The alternative strategy is to do what China and, to a lesser extent, Israel have done. In China the state knows where you are, or more specifically, where your mobile phone is at any given time. It can prevent you attending subversive events, it can tell whether you really are off sick or have just decided to spend a lazy day in bed. It can tell immediately if you have decided to breach the curfew, send a drone to tell you off and deliver an on-the-spot fine.
In 1948, the government of Israel declared a state of emergency to enable it to manage the war that followed the founding of the nation; that state of emergency has been in place ever since. History has shown repeatedly that liberties surrendered, however noble the cause, may be a long time returning.
So there is both a medical and a philosophical reason why the authoritarian approach is not necessarily the answer.

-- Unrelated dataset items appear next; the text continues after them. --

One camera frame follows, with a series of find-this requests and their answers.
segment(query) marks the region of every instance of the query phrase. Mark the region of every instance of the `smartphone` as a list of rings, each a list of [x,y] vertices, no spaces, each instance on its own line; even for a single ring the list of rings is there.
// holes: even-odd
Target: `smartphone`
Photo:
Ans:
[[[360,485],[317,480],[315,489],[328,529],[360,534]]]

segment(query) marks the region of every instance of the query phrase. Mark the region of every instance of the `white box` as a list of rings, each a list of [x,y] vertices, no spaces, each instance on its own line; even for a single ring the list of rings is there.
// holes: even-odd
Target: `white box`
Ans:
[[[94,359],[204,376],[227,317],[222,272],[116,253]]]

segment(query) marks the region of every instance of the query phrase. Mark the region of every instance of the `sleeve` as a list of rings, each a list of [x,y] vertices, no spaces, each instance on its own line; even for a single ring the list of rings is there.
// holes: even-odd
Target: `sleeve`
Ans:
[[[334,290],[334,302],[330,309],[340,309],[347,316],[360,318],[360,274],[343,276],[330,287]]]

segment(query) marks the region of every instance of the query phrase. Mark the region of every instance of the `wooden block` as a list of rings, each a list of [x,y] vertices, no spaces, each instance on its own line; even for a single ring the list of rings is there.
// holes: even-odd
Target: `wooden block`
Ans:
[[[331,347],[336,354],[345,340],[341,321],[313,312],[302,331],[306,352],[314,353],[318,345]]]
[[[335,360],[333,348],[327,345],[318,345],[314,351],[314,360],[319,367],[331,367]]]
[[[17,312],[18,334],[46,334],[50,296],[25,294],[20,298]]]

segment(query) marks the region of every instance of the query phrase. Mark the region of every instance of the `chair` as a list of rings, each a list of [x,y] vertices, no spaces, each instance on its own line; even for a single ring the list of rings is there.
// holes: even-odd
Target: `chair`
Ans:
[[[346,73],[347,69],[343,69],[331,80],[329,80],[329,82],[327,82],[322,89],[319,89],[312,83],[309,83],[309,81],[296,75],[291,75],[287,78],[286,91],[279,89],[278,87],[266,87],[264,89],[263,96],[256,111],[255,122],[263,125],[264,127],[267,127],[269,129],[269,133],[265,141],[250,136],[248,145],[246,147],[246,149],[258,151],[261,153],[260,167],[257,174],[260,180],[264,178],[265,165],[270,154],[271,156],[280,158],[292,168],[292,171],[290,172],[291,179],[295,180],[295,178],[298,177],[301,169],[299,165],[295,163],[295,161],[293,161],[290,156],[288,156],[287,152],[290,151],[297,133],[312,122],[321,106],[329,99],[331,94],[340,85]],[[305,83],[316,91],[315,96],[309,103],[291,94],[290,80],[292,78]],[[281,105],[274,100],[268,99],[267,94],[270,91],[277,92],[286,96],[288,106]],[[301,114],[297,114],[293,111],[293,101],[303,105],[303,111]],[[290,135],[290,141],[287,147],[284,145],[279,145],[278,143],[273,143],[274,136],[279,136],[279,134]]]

Medically, fighting an epidemic by suppressing it through draconian restrictions of liberty achieves the opposite of herd immunity. It ensures that the majority of survivors have no immunity and so are at just as much risk next time around. Of course, the advocates of this approach are banking on the development of vaccines and other therapies for the management of the next epidemic. But a usable vaccine will almost certainly not be available by the time this disease comes back for an encore. Novel treatments based on anti-malarial drugs and antibiotics will also need to be evaluated in proper clinical trials. So, we will have to do the same again next time with the attendant risks to the economy and the fabric of society.
The philosophical question therefore is, in fighting this disease, what kind of society and economy do we want to leave to our children and grandchildren? To what extent are we prepared to throw the baby out with the bathwater?
Much has been written and said about how this is the greatest emergency facing our nation – indeed, the world –
since the Second World War. Then, more than 30 million people died fighting fascist ideology. There are few who question the justness of that struggle.
For centuries we have found no difficulty in asking young men and women to put their lives at risk in defence of our democracy, to say nothing of asking them to do so in pursuit of some often questionable economic and colonial aims. The difference this time is that it would be those of us in the last third of our lives being asked to bear the greatest risk as opposed to those who should still have decades of life ahead of them.
I strongly suspect that herd immunity has not disappeared from the agenda of the Cobra committee. I certainly hope that is the case because, when our children and grandchildren emerge blinking into the post-apocalyptic dawn I, for one, hope that the society into which they emerge is broadly-speaking the same as the one in which I have lived my life – not one that resembles the People’s Republic of China.